RESET0_ADDR = XPAR_DLBF_DATA_00 + DLBF_DATA_RAM0_OFFSET + DLBF_DATA_CSR_OFFSET + DLBF_DATA_REG_OFFSET_RESET

The rest of the PL master kernels (dlbf_data, dlbf_coeffs, ulbf_data, and ulbf_coeffs) also have similar register address mappings.

The control and status registers of the dlbf_slave PL kernel are shown in the following table.

Register Address Map

Register Space Offset Bits and Name R/W? Global Defines (params.h) Description
0x0 [31:0] ID R DLBF_SLAVE_REG_OFFSET_ID 32-bit ID register.
0x4 [0] RESET W DLBF_SLAVE_REG_OFFSET_RESET 1:assert, 0:de-assert. Also assigned to the slave_rst_bram input in the CRS module.
0xC [11:0] NITER W DLBF_SLAVE_REG_OFFSET_NITER Sets the number of iterations of the data to go through. If this set to 0m, data will be transmitted to the AI Engine forever. Also assigned to the niter_bram input in the CRS module. The main_partial.cpp sets this to 4. The main_full.cpp sets this is TODO.
0x20 [0] SLAVE_DONE R DLBF_SLAVE_REG_OFFSET_DONE When this status register is 1'b, the RAM slave is done receiving data from the AI Engine. Also assigned to the rxdone_bram input in the CRS module.

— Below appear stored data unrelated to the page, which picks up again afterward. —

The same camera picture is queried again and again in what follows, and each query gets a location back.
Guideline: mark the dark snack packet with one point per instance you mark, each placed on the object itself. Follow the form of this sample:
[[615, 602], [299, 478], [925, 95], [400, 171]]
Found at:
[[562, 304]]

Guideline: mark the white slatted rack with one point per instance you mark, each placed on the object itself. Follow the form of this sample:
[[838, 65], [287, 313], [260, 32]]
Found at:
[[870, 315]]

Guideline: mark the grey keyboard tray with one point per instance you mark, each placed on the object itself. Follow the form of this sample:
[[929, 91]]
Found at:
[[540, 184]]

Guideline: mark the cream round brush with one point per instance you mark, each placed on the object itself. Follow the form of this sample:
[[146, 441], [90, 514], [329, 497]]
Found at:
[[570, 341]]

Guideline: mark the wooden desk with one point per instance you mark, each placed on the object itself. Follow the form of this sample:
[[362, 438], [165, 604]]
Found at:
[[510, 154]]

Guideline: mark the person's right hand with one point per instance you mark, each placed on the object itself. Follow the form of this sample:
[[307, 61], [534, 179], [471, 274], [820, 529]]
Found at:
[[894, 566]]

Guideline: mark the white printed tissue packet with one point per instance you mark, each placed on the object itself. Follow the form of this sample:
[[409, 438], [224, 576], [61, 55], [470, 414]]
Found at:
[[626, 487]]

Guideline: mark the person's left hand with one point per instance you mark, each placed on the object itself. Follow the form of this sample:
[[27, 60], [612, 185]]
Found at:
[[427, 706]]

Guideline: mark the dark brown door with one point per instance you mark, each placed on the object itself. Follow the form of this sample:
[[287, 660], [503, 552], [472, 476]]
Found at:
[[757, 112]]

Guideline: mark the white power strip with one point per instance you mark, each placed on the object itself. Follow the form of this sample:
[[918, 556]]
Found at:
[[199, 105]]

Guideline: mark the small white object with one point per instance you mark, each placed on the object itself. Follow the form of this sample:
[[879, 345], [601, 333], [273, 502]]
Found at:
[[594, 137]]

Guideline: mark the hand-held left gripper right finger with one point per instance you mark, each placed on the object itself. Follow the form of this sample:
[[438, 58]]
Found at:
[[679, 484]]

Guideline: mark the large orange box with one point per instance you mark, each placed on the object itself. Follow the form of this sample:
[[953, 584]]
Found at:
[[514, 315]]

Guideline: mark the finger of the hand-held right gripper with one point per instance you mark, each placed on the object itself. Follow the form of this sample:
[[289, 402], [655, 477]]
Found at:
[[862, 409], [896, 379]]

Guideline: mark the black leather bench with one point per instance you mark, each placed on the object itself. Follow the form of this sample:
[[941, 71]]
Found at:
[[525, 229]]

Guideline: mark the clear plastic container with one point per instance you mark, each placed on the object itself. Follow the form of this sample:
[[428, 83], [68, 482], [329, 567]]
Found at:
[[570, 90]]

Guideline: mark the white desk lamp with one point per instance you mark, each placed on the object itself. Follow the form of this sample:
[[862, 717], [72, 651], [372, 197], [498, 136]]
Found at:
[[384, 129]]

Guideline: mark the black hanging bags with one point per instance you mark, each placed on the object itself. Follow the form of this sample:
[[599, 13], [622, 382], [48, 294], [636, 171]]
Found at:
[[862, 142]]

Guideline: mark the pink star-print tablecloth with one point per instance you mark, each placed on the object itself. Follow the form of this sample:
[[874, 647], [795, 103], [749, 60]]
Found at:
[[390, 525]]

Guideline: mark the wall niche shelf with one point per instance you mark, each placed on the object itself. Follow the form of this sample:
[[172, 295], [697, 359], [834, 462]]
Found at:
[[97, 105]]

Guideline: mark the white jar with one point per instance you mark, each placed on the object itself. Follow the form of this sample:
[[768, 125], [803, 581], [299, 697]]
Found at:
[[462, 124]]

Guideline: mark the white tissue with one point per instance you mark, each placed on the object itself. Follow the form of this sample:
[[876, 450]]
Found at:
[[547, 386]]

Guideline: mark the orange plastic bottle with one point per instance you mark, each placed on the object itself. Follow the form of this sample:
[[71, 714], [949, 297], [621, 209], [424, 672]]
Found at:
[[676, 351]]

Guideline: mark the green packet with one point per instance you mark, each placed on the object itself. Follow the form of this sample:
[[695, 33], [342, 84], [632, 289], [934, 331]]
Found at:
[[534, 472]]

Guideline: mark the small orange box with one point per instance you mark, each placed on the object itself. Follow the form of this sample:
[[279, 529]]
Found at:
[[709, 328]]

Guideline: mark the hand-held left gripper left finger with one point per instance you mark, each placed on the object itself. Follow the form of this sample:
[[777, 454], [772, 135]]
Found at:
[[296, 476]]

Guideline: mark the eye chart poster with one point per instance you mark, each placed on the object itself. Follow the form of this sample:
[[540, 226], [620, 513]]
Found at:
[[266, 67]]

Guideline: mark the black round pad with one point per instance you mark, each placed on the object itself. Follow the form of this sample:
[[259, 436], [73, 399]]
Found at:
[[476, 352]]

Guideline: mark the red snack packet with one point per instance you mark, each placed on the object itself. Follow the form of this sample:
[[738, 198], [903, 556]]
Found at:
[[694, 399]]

Each data slave PL kernel (dlbf_slave and ulbf_slave) contain only one RAM slave (URAM). The PS host application can access each RAM slave module by adding the CRS offset (0x0008_0000) to the CRS register offset. For example, to access the NITER register, write to the following address:

NITER_ADDR = DLBF_SLAVE_CSR_OFFSET + DLBF_SLAVE_REG_OFFSET_NITER

The ulbf_slave PL kernel also has the same register address mapping, and its CSR registers are accessed in the same way.